Of the entries below, restate word for word only the section that runs from the line with "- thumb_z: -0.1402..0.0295" to the line with "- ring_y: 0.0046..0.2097", counting both ends.

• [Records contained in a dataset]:
================

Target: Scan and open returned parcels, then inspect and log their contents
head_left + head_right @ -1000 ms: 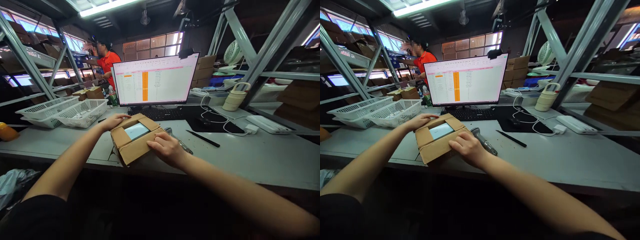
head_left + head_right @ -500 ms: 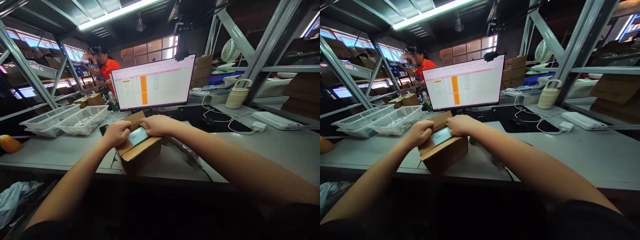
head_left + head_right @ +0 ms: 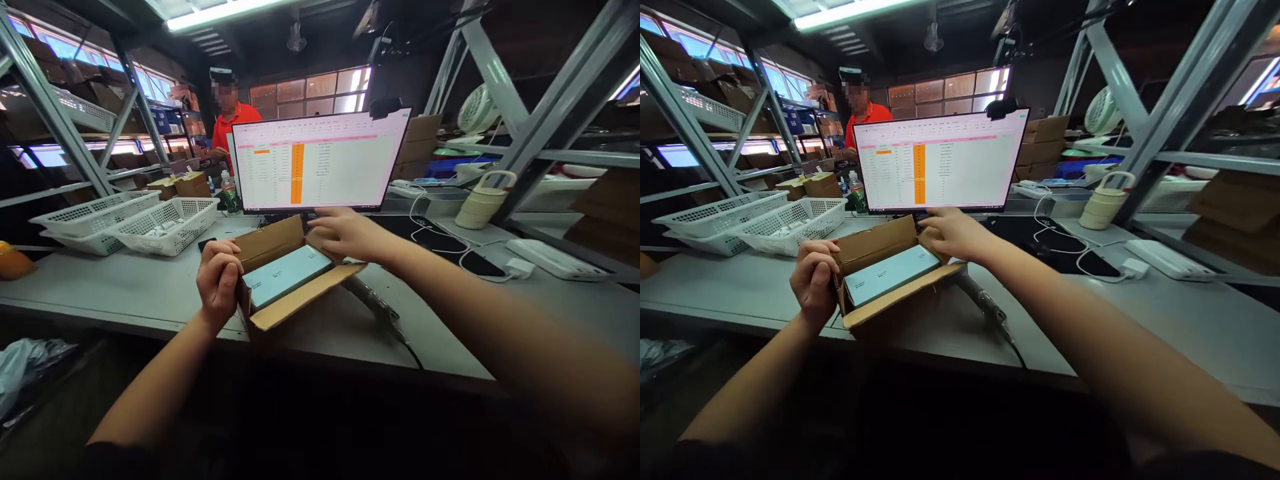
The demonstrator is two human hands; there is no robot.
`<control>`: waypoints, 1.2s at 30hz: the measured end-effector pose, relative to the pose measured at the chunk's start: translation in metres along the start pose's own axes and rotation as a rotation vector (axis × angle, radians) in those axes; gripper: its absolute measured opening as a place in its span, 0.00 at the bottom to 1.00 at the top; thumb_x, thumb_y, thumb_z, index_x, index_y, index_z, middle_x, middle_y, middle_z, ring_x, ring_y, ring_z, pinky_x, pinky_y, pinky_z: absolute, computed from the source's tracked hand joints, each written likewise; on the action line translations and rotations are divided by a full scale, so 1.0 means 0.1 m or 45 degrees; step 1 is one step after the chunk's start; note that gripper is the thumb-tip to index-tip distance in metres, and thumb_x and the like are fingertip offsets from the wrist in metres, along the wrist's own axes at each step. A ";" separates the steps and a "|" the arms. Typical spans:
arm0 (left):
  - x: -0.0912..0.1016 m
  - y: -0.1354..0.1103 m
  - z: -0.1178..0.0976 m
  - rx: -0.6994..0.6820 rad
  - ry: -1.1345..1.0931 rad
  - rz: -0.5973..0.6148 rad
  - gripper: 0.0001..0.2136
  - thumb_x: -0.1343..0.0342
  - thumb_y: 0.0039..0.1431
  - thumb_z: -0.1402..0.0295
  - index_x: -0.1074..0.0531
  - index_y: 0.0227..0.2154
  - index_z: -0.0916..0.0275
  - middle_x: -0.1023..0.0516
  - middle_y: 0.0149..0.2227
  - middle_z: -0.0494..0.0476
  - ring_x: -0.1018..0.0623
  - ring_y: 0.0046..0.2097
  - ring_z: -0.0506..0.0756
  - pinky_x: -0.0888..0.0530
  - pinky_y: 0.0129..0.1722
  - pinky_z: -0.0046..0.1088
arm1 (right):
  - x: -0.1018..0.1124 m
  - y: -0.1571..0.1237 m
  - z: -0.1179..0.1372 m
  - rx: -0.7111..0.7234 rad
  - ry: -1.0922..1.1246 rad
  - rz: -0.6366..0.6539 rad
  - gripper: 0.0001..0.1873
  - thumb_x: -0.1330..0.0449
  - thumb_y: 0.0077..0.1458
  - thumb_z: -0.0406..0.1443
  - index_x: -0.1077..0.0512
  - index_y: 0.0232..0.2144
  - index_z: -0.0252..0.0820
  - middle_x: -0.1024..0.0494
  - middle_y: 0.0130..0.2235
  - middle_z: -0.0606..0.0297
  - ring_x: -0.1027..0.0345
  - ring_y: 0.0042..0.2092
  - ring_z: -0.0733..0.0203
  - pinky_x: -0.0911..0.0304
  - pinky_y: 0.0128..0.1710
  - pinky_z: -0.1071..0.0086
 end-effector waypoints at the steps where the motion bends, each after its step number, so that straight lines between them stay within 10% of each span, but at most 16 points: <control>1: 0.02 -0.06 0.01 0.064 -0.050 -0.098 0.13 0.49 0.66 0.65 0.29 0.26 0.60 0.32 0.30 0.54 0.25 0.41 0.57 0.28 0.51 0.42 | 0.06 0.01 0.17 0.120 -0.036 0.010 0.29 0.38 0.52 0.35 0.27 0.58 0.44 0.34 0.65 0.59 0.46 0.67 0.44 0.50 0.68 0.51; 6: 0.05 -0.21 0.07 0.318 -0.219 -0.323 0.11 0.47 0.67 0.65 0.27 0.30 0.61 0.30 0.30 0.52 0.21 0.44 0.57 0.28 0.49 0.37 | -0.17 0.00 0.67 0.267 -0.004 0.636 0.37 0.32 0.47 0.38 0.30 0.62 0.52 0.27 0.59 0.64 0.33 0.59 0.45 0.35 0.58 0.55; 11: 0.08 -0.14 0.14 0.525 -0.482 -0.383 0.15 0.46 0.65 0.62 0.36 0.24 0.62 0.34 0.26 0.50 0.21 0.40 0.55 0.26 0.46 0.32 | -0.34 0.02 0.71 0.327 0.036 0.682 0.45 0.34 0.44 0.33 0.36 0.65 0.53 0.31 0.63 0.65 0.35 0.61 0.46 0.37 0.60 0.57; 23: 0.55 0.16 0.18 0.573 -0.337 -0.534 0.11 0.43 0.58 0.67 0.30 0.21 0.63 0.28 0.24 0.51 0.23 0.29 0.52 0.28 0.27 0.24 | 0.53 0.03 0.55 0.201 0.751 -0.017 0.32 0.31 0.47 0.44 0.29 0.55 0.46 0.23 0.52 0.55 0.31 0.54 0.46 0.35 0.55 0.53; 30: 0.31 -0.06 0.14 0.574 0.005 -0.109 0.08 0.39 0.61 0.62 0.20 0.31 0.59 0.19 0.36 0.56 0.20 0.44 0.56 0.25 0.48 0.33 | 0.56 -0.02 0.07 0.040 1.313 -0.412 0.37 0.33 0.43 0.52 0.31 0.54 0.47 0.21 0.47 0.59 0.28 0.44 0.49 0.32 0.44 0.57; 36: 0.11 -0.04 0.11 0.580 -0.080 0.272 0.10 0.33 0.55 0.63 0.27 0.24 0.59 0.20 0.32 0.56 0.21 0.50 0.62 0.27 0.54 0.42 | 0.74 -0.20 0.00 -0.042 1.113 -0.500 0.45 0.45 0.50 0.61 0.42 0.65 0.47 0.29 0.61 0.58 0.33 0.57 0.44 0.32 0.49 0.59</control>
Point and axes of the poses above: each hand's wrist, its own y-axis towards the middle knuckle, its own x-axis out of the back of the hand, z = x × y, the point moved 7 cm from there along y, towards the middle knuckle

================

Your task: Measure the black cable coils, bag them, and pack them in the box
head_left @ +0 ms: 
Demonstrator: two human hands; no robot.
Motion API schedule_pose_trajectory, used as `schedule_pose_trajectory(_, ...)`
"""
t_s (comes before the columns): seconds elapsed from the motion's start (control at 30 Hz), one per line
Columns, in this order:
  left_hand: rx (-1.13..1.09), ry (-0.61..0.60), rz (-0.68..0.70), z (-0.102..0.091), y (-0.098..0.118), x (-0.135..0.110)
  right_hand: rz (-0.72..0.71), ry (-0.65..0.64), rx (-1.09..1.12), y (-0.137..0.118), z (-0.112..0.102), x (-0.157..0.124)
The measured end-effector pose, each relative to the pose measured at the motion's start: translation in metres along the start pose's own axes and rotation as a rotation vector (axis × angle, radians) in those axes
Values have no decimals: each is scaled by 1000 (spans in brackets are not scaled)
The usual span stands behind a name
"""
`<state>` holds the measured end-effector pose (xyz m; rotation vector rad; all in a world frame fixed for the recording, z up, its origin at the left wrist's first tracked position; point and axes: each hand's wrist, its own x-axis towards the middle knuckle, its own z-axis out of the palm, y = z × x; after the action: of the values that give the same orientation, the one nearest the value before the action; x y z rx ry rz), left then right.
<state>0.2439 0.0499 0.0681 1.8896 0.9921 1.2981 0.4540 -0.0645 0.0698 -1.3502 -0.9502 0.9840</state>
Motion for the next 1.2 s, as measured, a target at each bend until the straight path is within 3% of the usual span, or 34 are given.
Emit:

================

• [Your solution]:
  - thumb_z: -0.1402..0.0295
  - index_x: -0.1074..0.0531
  - index_y: 0.0227..0.2154
  - index_z: -0.0916..0.0275
  - middle_x: -0.1023..0.0516
  - middle_y: 0.0149..0.2227
  - middle_z: -0.0494..0.0476
  - ring_x: -0.1018..0.0623
  - ring_y: 0.0046..0.2097

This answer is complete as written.